### Required action
From the listing below, set down exactly the lines between the one holding "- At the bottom" and the one holding "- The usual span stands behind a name", inclusive. No other line is wanted.

### Source material
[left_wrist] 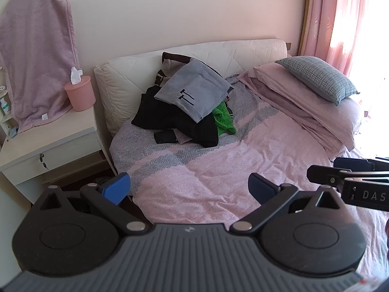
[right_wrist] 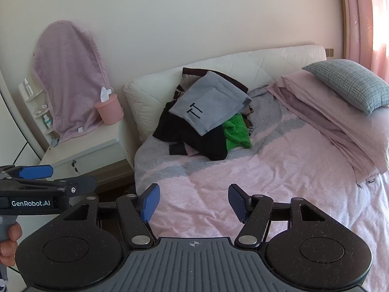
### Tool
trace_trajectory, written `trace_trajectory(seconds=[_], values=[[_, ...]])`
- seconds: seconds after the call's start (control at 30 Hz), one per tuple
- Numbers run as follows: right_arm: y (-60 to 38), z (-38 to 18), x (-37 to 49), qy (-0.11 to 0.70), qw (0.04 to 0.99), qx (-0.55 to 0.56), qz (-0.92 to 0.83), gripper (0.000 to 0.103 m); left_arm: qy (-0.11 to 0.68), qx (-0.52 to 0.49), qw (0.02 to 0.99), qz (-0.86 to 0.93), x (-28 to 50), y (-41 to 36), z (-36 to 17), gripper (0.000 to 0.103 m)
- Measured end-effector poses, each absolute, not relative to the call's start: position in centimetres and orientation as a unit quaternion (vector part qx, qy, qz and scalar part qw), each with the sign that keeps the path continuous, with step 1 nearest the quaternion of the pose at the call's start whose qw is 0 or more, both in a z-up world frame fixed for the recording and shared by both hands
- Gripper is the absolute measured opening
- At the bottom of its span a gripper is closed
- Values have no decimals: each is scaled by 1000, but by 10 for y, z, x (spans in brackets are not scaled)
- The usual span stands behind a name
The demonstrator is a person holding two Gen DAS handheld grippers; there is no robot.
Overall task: Fold clothes
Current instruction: 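Move both grippers toward the clothes pile by the pillows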
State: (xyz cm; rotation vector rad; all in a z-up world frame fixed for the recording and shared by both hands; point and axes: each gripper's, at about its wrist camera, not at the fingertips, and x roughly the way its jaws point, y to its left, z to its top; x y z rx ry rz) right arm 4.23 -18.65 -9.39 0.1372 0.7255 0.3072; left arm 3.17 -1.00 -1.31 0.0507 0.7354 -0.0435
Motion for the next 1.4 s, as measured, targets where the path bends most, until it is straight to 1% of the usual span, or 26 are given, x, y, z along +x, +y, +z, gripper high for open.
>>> trace_trajectory(seconds=[0.47, 0.77, 1.0, 1.2, 1.4], values=[[-191, -97, 58, 361, 918, 72, 147, 60, 369, 31, 929, -24, 51, -14, -16, 102], [-196, -96, 82, 357, 922, 82, 127, 60, 367, 36, 929, -37, 82, -12, -19, 102], [-192, -103, 123, 346, 926, 110, 108, 60, 378, 43, 923, -57, 135, -3, -28, 102], [-181, -121, 184, 363, 911, 167, 98, 60, 403, 44, 911, -75, 202, 19, -43, 102], [-165, -140, 245, 376, 902, 196, 83, 60, 429, 44, 898, -87, 276, 49, -61, 102]])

### Exercise output
- At the bottom of its span a gripper is closed
- Values have no decimals: each is scaled by 1000, but by 10 for y, z, x (spans in brackets are not scaled)
- The usual span stands behind a name

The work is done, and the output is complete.